Data extract >>

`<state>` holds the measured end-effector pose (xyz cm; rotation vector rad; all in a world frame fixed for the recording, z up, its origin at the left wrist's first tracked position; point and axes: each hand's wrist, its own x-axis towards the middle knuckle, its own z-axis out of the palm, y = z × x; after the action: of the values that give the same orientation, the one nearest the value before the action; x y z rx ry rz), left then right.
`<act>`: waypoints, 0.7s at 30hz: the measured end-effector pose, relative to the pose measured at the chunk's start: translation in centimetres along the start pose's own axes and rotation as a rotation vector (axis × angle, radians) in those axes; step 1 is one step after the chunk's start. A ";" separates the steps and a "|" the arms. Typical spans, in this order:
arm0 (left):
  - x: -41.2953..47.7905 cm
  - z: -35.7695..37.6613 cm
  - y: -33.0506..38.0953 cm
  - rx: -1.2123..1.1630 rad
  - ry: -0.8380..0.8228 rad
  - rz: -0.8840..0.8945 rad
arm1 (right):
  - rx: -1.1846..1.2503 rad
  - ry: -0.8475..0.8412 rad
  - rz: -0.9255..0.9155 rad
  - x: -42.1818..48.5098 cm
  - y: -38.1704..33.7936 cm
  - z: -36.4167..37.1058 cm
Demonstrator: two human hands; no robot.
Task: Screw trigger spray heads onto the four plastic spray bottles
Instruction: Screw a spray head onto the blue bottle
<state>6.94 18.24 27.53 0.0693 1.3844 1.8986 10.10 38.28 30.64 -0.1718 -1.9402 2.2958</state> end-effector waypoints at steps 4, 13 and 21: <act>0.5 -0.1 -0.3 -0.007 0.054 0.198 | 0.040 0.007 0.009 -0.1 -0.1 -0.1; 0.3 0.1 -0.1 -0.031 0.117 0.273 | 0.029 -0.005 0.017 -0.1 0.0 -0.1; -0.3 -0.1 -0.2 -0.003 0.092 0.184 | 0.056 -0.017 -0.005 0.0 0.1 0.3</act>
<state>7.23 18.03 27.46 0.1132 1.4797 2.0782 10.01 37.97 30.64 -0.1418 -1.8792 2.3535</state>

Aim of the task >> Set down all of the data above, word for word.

Your response >>
`<state>` holds the measured end-effector pose (xyz cm; rotation vector rad; all in a world frame fixed for the recording, z up, its origin at the left wrist's first tracked position; point and axes: each hand's wrist, its own x-axis towards the middle knuckle, its own z-axis out of the palm, y = z × x; after the action: of the values that give the same orientation, the one nearest the value before the action; x y z rx ry rz), left then right.
`<act>`: waypoints, 0.7s at 30hz: the measured end-effector pose, relative to the pose measured at the chunk's start: translation in centimetres along the start pose's own axes and rotation as a rotation vector (axis × angle, radians) in those axes; step 1 is one step after the chunk's start. A ";" separates the steps and a "|" the arms. Typical spans, in this order:
arm0 (left):
  - x: -41.2953..47.7905 cm
  - z: -35.7695..37.6613 cm
  - y: -33.0506..38.0953 cm
  - rx: -1.2123..1.1630 rad
  - ry: -0.8380..0.8228 rad
  - rz: -0.8840..0.8945 rad
arm1 (right):
  - rx: -1.1846..1.2503 rad
  - ry: -0.8475..0.8412 rad
  - rz: -0.9255..0.9155 rad
  - x: -42.1818..48.5098 cm
  - y: -38.1704..33.7936 cm
  - z: -36.4167..37.1058 cm
Demonstrator: two human hands; no robot.
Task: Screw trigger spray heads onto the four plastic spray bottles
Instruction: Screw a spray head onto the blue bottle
<state>6.94 18.24 27.53 0.0693 1.3844 1.8986 10.10 38.28 30.64 -0.1718 -1.9402 2.2958</state> end-effector waypoints at steps 4, 13 and 21: <act>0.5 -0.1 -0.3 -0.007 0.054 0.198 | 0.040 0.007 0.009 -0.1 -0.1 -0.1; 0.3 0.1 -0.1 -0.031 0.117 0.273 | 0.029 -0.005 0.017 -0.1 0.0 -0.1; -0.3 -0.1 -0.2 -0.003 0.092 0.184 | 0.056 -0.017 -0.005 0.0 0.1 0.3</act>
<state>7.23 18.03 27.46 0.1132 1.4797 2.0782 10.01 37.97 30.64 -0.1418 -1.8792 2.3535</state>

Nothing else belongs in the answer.